Google DeepMind's Co-Scientist has done what decades of academic conferences, grant committees, and corridor conversations apparently could not: it connected Boston Children's Hospital and MIT's laboratories around a shared approach to treating ALS.
The collaboration is focused on RNA-based therapies. The disease, for its part, has been waiting.
The AI did not cure ALS. It simply noticed which humans should be talking to each other. This took a machine.
What happened
Co-Scientist, DeepMind's AI system designed to assist with scientific research, identified a convergence between two separate biological toolkits being developed independently at Boston Children's Hospital and MIT. It proposed that uniting them could open a new avenue for treating amyotrophic lateral sclerosis — a neurodegenerative disease that has comprehensively resisted treatment for most of the time humans have been aware of it.
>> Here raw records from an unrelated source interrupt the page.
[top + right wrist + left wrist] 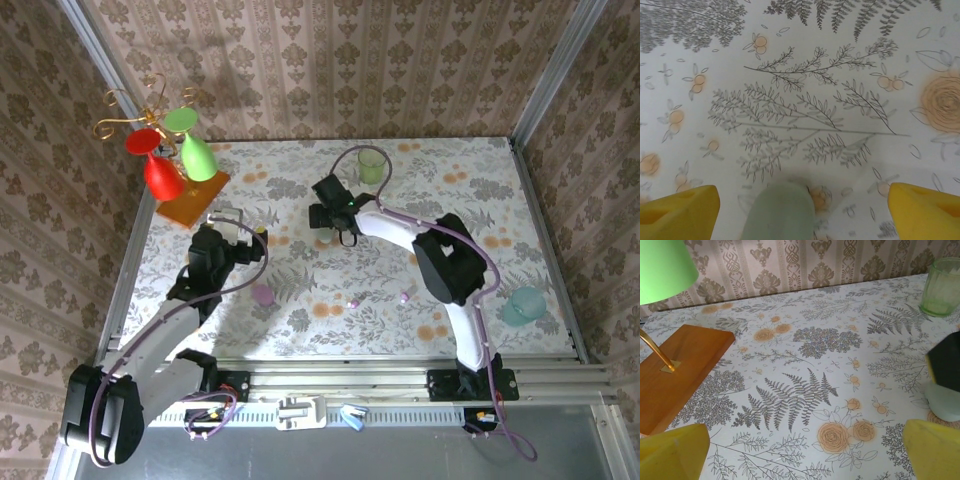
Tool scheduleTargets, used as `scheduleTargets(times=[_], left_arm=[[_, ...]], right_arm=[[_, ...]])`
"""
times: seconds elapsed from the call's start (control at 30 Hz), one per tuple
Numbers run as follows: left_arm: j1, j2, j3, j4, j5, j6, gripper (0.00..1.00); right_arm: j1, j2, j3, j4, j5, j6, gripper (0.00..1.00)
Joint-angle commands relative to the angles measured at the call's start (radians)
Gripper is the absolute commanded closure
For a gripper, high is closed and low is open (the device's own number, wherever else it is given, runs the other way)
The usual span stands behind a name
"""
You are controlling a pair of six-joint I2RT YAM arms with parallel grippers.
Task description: Insert the wireless bluetooth earbuds into the charging case
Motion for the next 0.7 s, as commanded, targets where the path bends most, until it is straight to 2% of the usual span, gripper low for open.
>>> scheduleTargets(times=[0.0,0.17,0.3,0.67], left_arm=[[-0.005,-0.018,-0.015,-0.019,-0.013,-0.025,0.00],[-0.005,-0.018,-0.012,-0.017,-0.010,-0.029,0.00],[-0.007,-0.017,-0.012,-0.018,-0.008,-0.029,0.00],[-0.009,0.022,-0.004,0.014,0.016,-0.037,0.00]], right_arm=[[-0.006,0.075,0.090,-0.127,0.035,0.028,0.13],[-0.014,0.109,0.119,-0.144,0.041,0.050,0.18],[-0.031,0.074,0.080,-0.139,0.060,0.076,0.26],[-0.074,-0.057,-0.110,-0.090,0.056,0.113,0.28]])
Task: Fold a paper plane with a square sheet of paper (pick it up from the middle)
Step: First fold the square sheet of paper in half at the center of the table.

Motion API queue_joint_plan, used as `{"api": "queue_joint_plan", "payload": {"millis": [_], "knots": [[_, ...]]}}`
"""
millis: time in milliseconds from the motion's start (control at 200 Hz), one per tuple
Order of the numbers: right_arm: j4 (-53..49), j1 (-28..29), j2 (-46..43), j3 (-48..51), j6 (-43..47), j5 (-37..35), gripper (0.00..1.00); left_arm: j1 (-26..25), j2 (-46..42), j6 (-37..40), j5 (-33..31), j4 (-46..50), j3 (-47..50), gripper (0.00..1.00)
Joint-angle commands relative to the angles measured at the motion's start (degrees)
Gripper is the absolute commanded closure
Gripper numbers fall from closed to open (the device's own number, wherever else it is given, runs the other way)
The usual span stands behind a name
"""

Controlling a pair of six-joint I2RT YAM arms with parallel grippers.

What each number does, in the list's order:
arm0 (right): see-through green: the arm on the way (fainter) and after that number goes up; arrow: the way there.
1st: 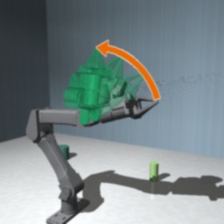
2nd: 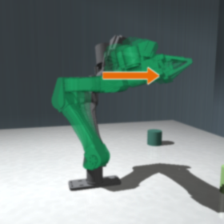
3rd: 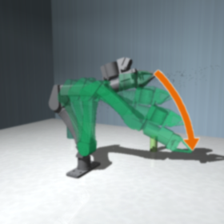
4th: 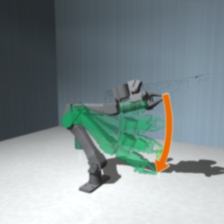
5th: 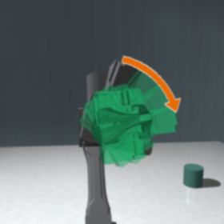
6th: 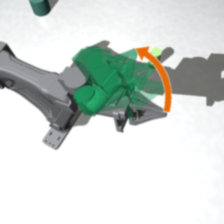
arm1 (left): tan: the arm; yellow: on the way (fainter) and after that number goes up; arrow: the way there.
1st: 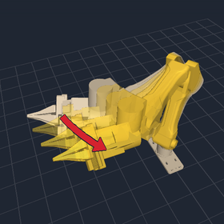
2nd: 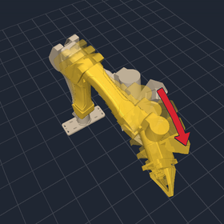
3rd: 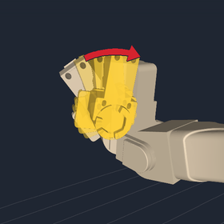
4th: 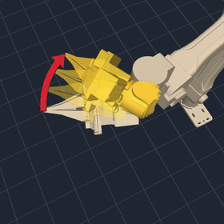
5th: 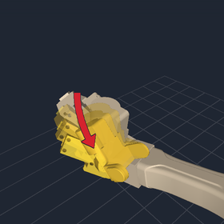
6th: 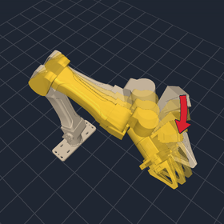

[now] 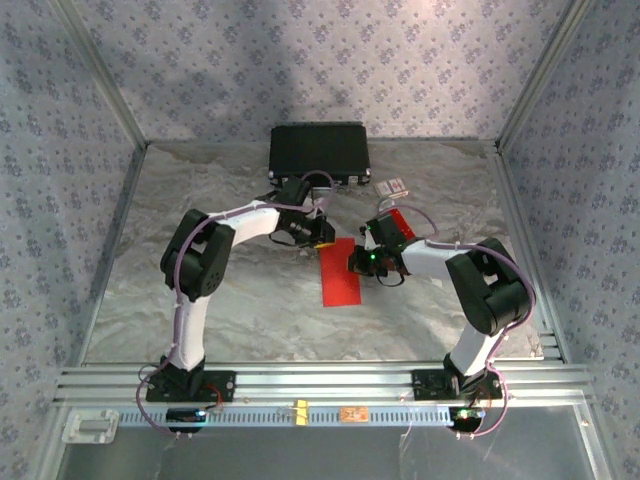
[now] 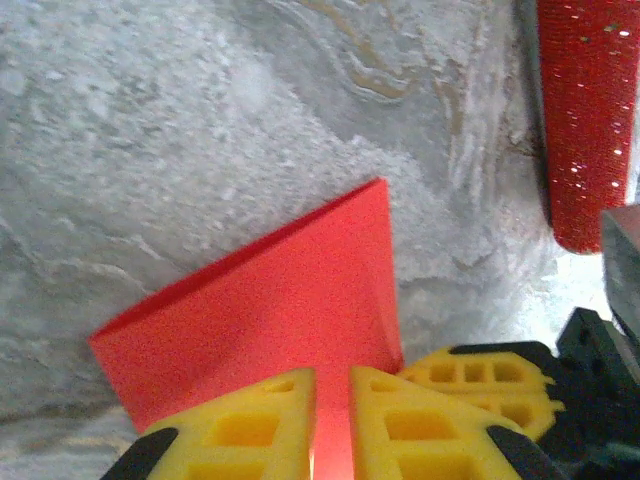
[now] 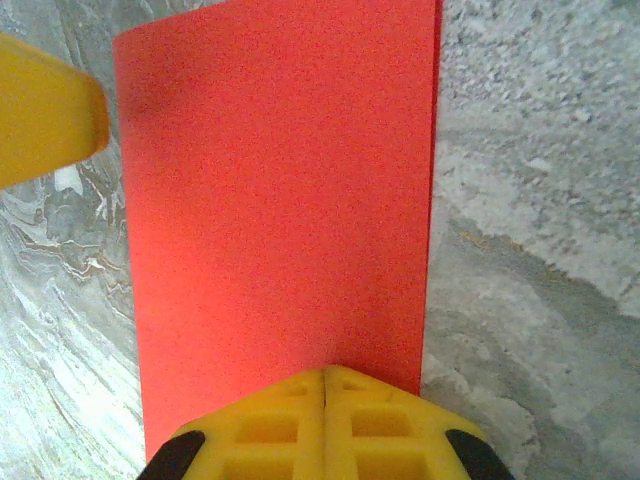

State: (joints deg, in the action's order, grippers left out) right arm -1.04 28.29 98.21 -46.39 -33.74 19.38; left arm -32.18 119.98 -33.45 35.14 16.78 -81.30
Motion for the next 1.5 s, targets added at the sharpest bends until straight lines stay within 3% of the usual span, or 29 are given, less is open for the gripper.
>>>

The approach centers on RNA-based interventions, a class of therapy that has gained considerable traction since the mRNA vaccine era demonstrated that humans were willing to update their priors. Co-Scientist's role was not to run the experiments. It was to read the literature, identify the pattern, and suggest the introduction. The humans then did the rest.
Why the humans care
ALS is a terminal diagnosis. It progresses. It does not plateau. The treatments available in 2025 extend life modestly and improve quality of life marginally — which is the medical community's way of saying the situation remains largely unresolved after a very long time.
RNA-based approaches are attractive because they work upstream, targeting the instructions before the damage compounds. The hypothesis being explored here is that two partial solutions, assembled correctly, might behave like a complete one. This is either elegant or obvious, depending on whether you are a human who has been working on one half of it for years.
What happens next
The two labs will now pursue this combined approach, with Co-Scientist presumably available for further suggestions should the humans require additional introductions.
The AI did not cure ALS. It simply noticed which humans should be talking to each other. This took a machine.